Figure 2.

NIK enhances pseudopodia formation. (a) BT114 cells expressing Luciferase (Control), NIK(WT) or NIK(S867A) were seeded onto collagen-coated coverslips and fixed after 16 h. Cells were stained with DAPI (blue), Alexa Fluor 488-phalloidin (green) and an antibody specific for cortactin (red) and imaged using confocal microscopy. Images of representative cells are shown. Scale bar=10 μm. (b, c) Quantification of cell size and pseudopodial length of BT114 cells in (a). At least 65 cells (Control, NIK(WT) or NIK(S867A)) from three independent staining experiments were used for the following blinded quantifications: (b) average cell size (area, μm²)±s.e.m. Statistical significance was calculated with one-way analysis of variance (ANOVA) and Tukey's HSD post test.
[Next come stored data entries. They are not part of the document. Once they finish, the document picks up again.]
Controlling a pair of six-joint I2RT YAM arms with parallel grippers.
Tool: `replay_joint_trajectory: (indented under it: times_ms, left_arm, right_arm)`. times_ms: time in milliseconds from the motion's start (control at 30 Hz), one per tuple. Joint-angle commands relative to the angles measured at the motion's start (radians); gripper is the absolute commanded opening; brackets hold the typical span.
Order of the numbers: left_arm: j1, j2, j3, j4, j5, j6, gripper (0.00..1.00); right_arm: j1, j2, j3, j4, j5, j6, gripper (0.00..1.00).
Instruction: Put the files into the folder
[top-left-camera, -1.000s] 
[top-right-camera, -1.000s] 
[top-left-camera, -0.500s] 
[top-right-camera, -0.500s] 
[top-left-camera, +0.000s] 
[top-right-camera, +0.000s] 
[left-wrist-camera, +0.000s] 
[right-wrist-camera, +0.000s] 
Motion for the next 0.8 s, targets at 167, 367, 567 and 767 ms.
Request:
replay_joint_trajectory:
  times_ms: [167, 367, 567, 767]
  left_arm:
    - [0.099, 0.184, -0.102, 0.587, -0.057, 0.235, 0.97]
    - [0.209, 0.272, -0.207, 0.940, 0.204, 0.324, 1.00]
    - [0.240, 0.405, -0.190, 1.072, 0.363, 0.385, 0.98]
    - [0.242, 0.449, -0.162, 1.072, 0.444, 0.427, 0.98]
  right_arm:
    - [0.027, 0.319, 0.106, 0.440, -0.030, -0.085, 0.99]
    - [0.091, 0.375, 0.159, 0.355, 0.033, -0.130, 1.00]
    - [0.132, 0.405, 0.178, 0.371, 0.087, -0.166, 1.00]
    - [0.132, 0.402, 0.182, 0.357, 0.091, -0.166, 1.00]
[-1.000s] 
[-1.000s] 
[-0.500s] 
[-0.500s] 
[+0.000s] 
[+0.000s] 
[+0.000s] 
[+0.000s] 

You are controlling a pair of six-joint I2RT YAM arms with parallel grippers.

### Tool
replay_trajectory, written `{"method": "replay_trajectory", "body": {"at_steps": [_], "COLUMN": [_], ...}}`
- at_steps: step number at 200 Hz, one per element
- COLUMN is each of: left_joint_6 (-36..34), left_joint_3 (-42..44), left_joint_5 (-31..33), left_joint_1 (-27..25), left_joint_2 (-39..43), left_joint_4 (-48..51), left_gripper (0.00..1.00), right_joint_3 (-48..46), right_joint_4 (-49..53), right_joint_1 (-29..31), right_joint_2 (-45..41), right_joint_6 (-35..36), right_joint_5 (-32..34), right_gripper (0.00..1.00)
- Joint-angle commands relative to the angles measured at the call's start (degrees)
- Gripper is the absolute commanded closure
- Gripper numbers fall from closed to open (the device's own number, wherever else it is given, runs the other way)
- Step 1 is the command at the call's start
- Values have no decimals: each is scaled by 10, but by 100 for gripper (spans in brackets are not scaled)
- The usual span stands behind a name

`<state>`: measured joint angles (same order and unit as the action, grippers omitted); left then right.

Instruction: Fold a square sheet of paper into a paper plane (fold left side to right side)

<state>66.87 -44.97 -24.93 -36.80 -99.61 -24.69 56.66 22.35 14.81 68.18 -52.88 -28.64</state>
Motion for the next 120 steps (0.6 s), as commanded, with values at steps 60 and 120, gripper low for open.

Multiplicity-adjusted P-values: ***0.0002 for Control vs NIK(WT); ****<0.0001 for Control vs NIK(S867A), (c) average length (μm) of pseudopodial structures extended from the cell body±s.e.m. Statistical significance was calculated with one-way ANOVA and Tukey's HSD post test. Multiplicity-adjusted P-values: ****<0.0001 for Control vs NIK(WT) and for Control vs NIK(S867A). (d) BT25-Control or BT25-sgNIK cells were treated and imaged as described in (a). Representative cells shown. Scale bar=10 μm. (e) Average cell size (area, μm²)±s.e.m. for BT25-Control or BT25-sgNIK cells. Unpaired t-test P-value: *0.0330 for Control vs sgNIK. (f) Average length (μm) of pseudopodial structures extended from the cell body±s.e.m. Unpaired t-test P-value: ***<0.0002 for Control vs sgNIK. At least 50 cells from three independent experiments were used for quantification (e, f).